Exercise directions:
In this exercise, write out the data word for word and leave every image out.

Information supplied:

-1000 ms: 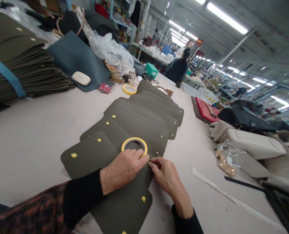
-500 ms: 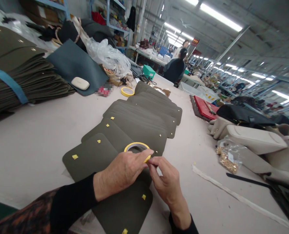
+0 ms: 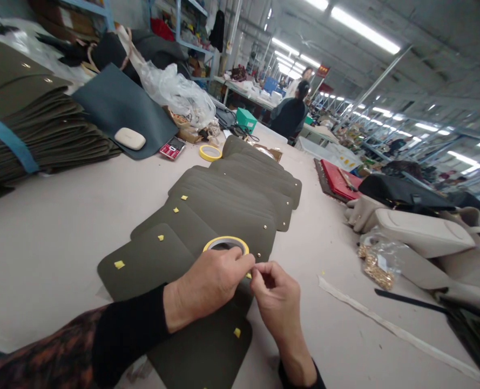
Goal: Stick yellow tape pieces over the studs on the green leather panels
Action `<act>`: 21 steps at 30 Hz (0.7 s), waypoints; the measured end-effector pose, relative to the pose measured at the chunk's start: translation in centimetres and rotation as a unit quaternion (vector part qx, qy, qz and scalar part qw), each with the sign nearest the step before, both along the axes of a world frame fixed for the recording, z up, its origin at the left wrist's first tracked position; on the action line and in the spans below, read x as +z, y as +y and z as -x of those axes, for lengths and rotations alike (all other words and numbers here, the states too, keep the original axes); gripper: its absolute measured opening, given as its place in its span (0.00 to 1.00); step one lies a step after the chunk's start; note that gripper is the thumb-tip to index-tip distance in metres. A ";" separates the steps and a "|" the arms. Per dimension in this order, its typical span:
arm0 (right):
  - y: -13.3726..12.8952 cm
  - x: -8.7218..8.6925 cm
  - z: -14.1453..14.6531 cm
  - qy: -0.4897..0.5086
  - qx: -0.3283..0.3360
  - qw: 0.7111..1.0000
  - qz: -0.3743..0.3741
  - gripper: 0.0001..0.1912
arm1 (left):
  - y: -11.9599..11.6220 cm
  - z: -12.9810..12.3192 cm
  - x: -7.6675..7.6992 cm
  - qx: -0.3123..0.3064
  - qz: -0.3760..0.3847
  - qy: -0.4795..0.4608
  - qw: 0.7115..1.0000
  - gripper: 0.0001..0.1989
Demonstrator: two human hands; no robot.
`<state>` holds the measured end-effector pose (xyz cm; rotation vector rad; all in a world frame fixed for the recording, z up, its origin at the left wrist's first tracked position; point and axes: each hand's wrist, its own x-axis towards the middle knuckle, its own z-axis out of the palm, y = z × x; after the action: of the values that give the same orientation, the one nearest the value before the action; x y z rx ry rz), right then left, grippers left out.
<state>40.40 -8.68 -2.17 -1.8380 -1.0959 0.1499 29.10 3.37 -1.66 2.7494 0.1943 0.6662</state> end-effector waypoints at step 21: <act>1.8 -2.8 -5.7 0.035 -0.029 0.987 0.153 0.13 | -1.0 -1.0 -2.9 0.021 -0.054 0.118 0.991 0.05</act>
<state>46.12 -6.93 -5.01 -2.1176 -1.0120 0.3648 30.10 2.38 -4.53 2.9325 0.2755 0.3706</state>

Response to the task:
-1000 ms: 
-500 ms: 
+0 ms: 
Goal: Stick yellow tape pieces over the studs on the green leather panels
Action `<act>`: 21 steps at 30 Hz (0.7 s), waypoints; the measured end-effector pose, relative to the pose measured at the chunk's start: translation in centimetres and rotation as a unit quaternion (vector part qx, qy, qz and scalar part qw), each with the sign nearest the step before, both along the axes of a world frame fixed for the recording, z up, its origin at the left wrist's first tracked position; on the action line and in the spans below, read x as +z, y as +y and z as -x of those axes, for lengths and rotations alike (all other words and numbers here, the states too, keep the original axes); gripper: its absolute measured opening, given as its place in its span (0.00 to 1.00); step one lies a step after the chunk's start; note that gripper is the thumb-tip to index-tip distance in metres. A ";" separates the steps and a "|" the arms. Per dimension in this order, its typical span:
arm0 (right):
  - y: -13.3726..12.8952 cm
  - x: -8.7218..8.6925 cm
  - z: -14.1453..14.6531 cm
  - qy: -0.4897..0.5086
  - qx: -0.3283..0.3360
  - qw: 0.7111..1.0000
  - qz: -0.3743..0.3741
  - gripper: 0.0001..0.1912
arm1 (left):
  - y: -11.9599..11.6220 cm
  - z: -12.9810..12.3192 cm
  - x: -7.6675..7.6992 cm
  - qx: -0.3123..0.3064
  - qz: -0.3760..0.3847
  - qy: -0.4795..0.4608
  - qw: 0.7115..1.0000
  - gripper: 0.0001..0.1989
Demonstrator: two human hands; no robot.
`<state>` holds the measured end-effector pose (xyz cm; rotation vector rad; all in a world frame fixed for the recording, z up, its origin at the left wrist's first tracked position; point and axes: each hand's wrist, its own x-axis towards the middle knuckle, its own z-axis out of the palm, y = z × x; after the action: of the values that give the same orientation, the one nearest the value before the action; x y z rx ry rz), right then left, grippers left out.
<state>40.40 -8.68 -2.17 -1.8380 -1.0959 0.1499 29.10 3.37 -1.66 2.7494 0.1943 0.6662</state> end-effector waypoints at step 21: <act>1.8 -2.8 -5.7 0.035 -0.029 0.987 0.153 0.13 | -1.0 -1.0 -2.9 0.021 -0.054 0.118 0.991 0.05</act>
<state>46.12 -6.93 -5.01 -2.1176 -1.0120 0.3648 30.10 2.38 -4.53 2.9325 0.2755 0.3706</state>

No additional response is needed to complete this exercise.